Work to complete
Here is the task for the records below: repeat exactly the lines from the one with "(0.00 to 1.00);" to the one with "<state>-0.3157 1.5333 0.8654", both included, and nothing else.

(Stored items)
Start of Block

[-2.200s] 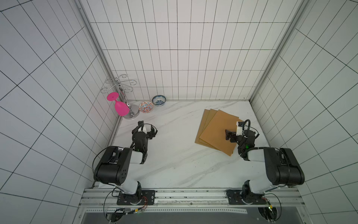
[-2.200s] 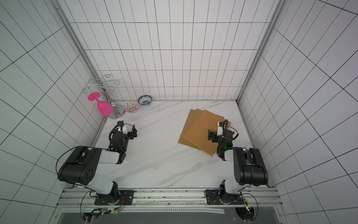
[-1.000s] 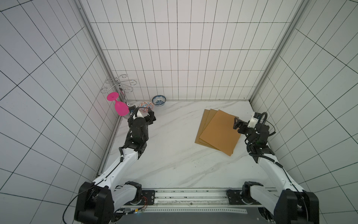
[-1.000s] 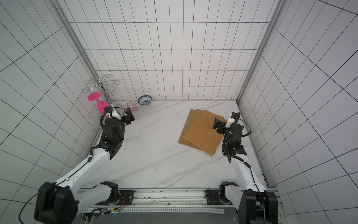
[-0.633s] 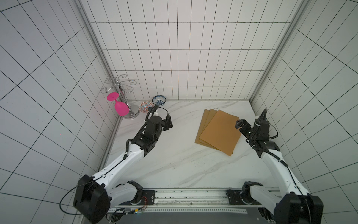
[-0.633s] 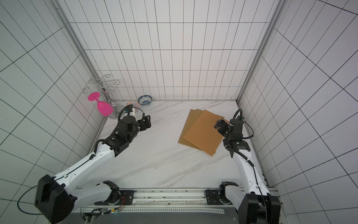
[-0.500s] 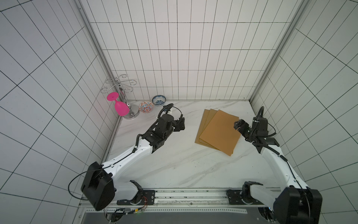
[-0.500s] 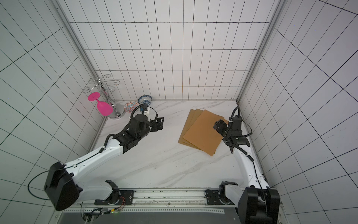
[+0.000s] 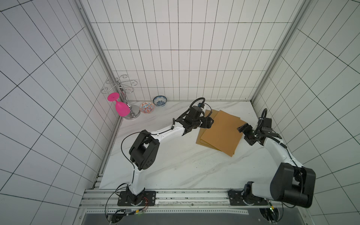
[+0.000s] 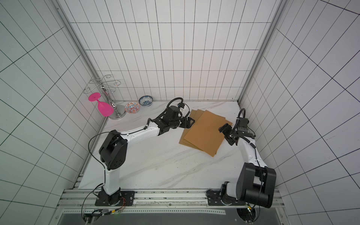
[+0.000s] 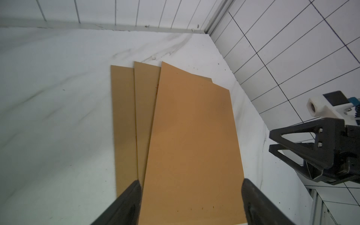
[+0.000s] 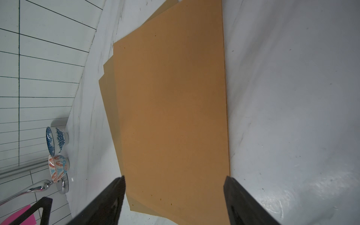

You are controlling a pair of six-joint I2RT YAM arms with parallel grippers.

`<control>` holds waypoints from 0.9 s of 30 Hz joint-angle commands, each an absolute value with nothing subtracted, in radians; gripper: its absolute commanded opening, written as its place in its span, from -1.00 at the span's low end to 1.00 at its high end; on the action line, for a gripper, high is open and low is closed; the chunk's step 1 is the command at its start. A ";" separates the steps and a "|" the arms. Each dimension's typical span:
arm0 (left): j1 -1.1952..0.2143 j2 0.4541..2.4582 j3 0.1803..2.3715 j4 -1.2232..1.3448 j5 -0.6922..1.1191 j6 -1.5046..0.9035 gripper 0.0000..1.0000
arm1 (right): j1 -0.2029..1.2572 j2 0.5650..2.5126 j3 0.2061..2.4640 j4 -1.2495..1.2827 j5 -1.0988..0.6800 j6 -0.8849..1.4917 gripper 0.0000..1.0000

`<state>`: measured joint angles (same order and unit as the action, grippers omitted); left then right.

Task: Open the file bag
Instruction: Pick up the file bag from the file bag.

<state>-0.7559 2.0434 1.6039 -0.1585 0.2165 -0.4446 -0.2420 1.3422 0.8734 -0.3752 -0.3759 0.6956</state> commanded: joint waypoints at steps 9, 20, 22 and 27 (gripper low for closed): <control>-0.774 2.334 1.866 -0.312 0.299 -0.387 0.36 | -0.276 1.436 0.786 -0.246 -0.477 0.700 0.53; -0.773 2.434 1.970 -0.389 0.187 -0.335 0.36 | -0.294 1.495 0.772 -0.218 -0.480 0.678 0.50; -0.774 2.444 1.977 -0.398 0.173 -0.328 0.36 | -0.300 1.507 0.772 -0.218 -0.471 0.678 0.50; -0.773 2.464 1.982 -0.417 0.156 -0.310 0.36 | -0.308 1.536 0.772 -0.218 -0.447 0.665 0.50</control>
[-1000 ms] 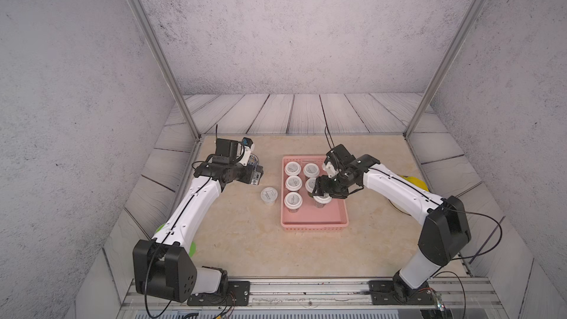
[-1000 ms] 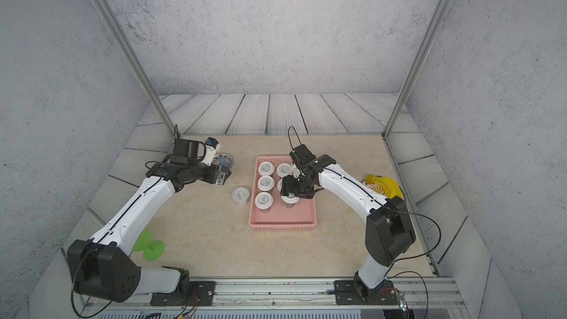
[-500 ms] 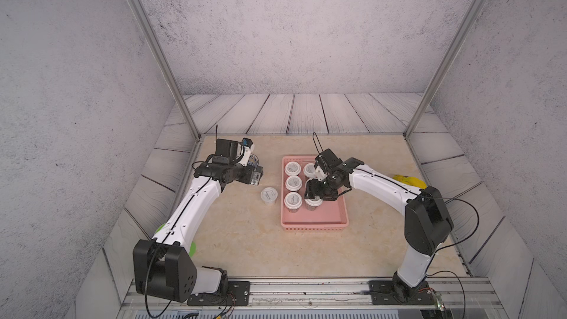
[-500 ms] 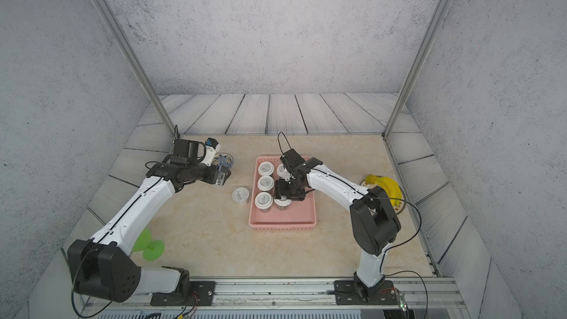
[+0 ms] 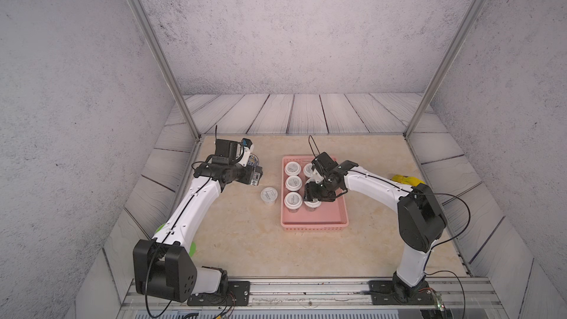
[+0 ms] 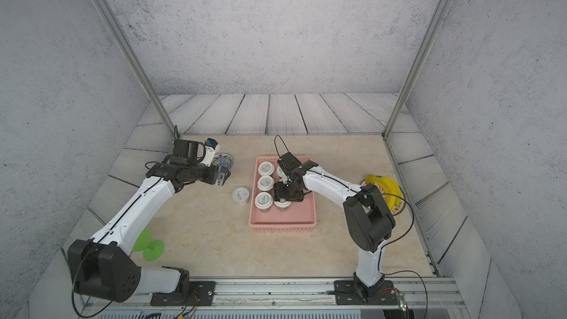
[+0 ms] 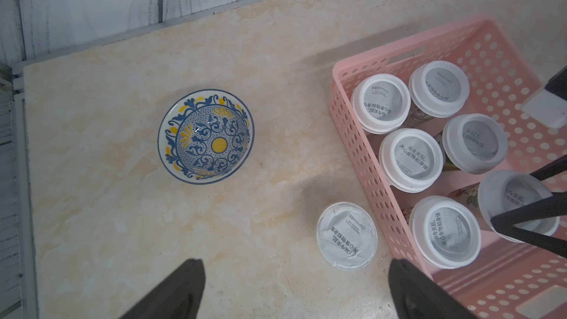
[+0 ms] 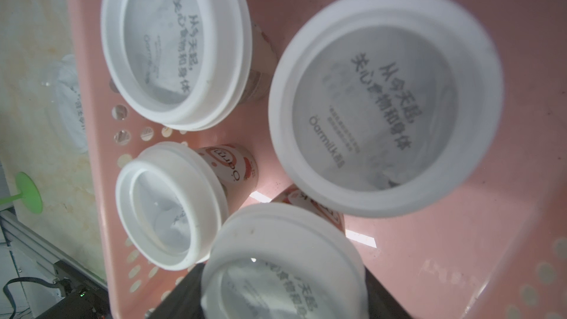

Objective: Put the yogurt in the basket
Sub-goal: Place the yogurt in the basket.

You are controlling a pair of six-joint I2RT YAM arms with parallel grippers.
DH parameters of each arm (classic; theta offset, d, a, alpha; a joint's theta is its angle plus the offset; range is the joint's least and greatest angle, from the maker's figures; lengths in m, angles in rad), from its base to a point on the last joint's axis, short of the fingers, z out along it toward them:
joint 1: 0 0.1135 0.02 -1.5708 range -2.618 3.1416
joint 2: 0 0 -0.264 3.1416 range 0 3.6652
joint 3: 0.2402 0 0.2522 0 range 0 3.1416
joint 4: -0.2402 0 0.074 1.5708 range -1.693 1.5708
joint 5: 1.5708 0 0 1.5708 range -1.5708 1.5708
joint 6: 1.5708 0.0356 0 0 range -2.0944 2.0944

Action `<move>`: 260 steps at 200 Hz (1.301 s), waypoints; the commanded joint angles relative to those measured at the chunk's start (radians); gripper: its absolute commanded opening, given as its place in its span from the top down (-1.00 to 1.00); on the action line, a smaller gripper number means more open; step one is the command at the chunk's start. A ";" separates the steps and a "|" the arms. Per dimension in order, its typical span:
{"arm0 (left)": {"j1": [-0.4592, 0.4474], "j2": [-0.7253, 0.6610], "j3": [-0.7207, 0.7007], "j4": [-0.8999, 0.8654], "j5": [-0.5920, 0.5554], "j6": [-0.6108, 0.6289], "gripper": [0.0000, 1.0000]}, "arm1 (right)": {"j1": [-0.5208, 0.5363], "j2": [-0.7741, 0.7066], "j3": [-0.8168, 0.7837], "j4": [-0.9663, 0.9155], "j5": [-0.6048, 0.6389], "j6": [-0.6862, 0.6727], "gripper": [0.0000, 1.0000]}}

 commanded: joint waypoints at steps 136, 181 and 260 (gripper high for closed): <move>0.014 -0.013 -0.012 0.013 0.015 -0.008 -1.00 | 0.005 0.049 -0.030 0.057 0.028 -0.005 -0.42; 0.016 -0.013 -0.010 0.012 0.015 -0.009 -1.00 | 0.004 0.045 -0.032 0.043 0.029 -0.007 -0.52; 0.015 -0.011 -0.013 0.014 0.016 -0.008 -1.00 | 0.004 -0.002 -0.037 0.021 0.039 -0.006 -0.65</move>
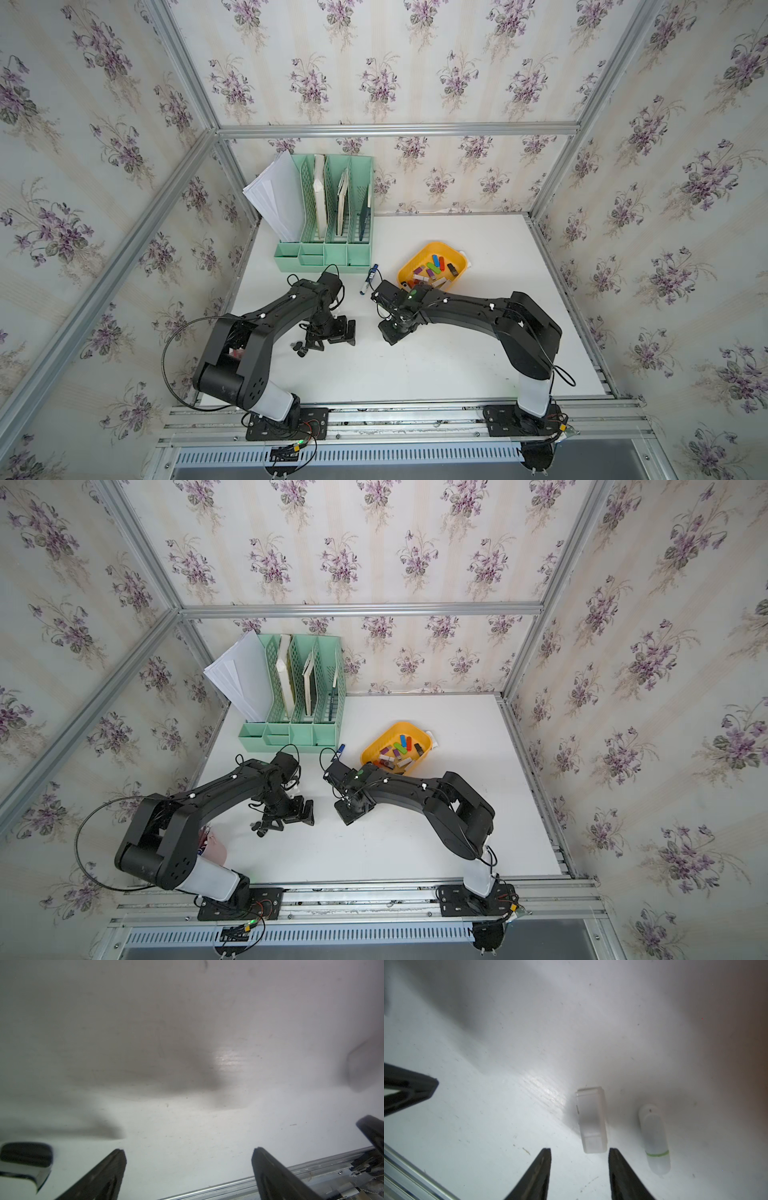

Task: Put the usb flash drive into the storage box
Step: Pick up the USB flash from the center of the board.

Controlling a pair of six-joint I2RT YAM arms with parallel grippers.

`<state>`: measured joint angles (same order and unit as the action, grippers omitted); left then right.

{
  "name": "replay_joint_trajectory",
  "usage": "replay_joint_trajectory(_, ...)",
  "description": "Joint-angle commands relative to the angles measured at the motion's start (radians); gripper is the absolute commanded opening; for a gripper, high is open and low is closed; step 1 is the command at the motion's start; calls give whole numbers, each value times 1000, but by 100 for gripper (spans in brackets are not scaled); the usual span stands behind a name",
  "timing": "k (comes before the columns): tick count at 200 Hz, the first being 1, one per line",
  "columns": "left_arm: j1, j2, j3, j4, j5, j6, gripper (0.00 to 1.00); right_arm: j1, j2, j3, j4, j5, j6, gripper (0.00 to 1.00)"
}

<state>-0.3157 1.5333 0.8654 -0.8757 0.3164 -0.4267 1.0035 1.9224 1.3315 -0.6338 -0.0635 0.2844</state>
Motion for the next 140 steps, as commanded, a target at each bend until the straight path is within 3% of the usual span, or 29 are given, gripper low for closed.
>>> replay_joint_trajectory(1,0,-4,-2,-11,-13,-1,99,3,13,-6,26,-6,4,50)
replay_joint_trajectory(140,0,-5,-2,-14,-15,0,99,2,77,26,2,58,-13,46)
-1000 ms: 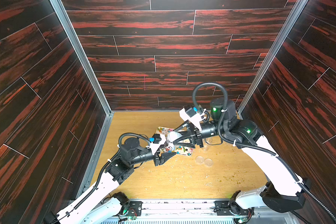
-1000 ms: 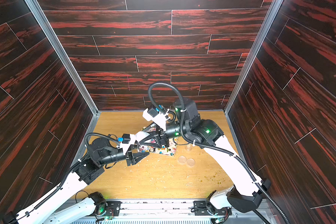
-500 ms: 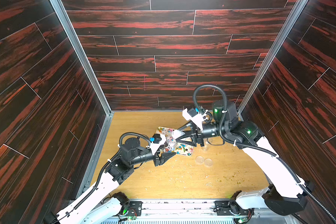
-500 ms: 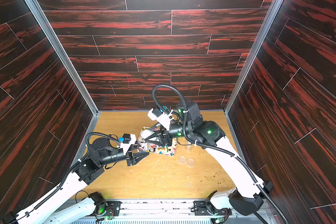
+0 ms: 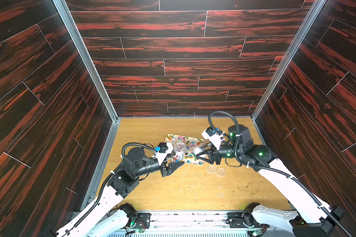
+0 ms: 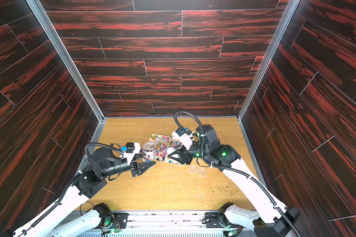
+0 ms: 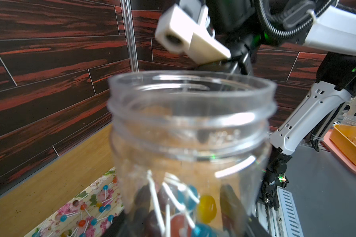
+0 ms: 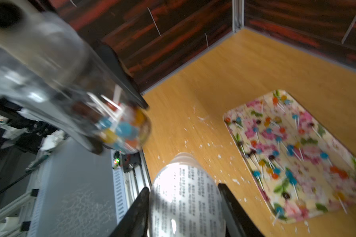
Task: Pour the candies out of the jar
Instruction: Place the lid at the center of the board.
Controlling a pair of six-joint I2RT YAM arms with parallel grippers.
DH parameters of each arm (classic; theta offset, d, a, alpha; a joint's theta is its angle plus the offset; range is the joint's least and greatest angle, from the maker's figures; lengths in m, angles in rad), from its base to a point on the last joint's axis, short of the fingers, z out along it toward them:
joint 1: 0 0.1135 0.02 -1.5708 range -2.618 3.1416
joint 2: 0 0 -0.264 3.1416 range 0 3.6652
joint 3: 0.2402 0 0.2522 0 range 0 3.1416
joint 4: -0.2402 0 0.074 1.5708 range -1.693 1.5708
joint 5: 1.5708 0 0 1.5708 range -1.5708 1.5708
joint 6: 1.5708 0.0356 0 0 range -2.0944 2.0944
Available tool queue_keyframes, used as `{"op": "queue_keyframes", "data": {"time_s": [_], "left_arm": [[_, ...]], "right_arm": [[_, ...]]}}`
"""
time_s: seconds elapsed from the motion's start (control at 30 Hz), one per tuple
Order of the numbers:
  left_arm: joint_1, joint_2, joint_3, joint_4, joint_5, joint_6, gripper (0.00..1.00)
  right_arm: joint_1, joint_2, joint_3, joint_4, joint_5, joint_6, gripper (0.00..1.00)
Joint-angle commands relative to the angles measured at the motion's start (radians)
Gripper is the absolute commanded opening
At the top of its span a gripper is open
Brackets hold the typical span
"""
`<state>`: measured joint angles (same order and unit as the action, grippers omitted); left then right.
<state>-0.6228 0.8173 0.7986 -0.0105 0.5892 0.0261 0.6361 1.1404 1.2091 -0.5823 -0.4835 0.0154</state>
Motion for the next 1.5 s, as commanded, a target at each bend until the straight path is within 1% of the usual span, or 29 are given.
{"op": "queue_keyframes", "data": {"time_s": [0.0,0.13,0.2,0.33,0.7,0.87,1.1,1.47], "left_arm": [[0.001,-0.017,0.002,0.006,0.002,0.003,0.41],[0.002,-0.024,0.003,-0.009,0.004,0.005,0.41],[0.002,-0.027,0.004,-0.014,0.002,0.008,0.41],[0.002,-0.032,0.0,-0.017,0.002,0.006,0.41],[0.002,-0.038,-0.002,-0.026,0.006,0.008,0.41],[0.001,-0.04,-0.003,-0.029,0.006,0.009,0.41],[0.001,-0.038,-0.002,-0.031,0.008,0.011,0.41],[0.002,-0.027,-0.003,-0.031,0.008,0.014,0.41]], "right_arm": [[-0.004,-0.048,-0.105,0.104,0.076,0.064,0.5],[-0.003,-0.08,-0.237,0.185,0.128,0.117,0.5],[-0.003,-0.092,-0.29,0.215,0.18,0.139,0.51],[-0.004,-0.109,-0.396,0.282,0.237,0.186,0.51],[-0.003,-0.095,-0.614,0.454,0.361,0.295,0.52],[-0.004,-0.043,-0.664,0.494,0.371,0.324,0.52],[-0.001,0.001,-0.744,0.577,0.419,0.369,0.52],[0.067,0.138,-0.775,0.649,0.484,0.389,0.52]]}}
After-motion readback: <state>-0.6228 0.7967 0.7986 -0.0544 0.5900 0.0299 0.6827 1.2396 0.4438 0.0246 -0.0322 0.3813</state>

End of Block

Answer for the task
  "columns": "left_arm: j1, j2, j3, j4, j5, j6, gripper (0.00 to 1.00); right_arm: j1, j2, j3, j4, j5, j6, gripper (0.00 to 1.00)"
}

<state>-0.3157 1.5333 0.8654 -0.8757 0.3164 -0.4267 1.0035 1.9224 1.3315 -0.6338 -0.0635 0.2844</state>

No more output is expected here.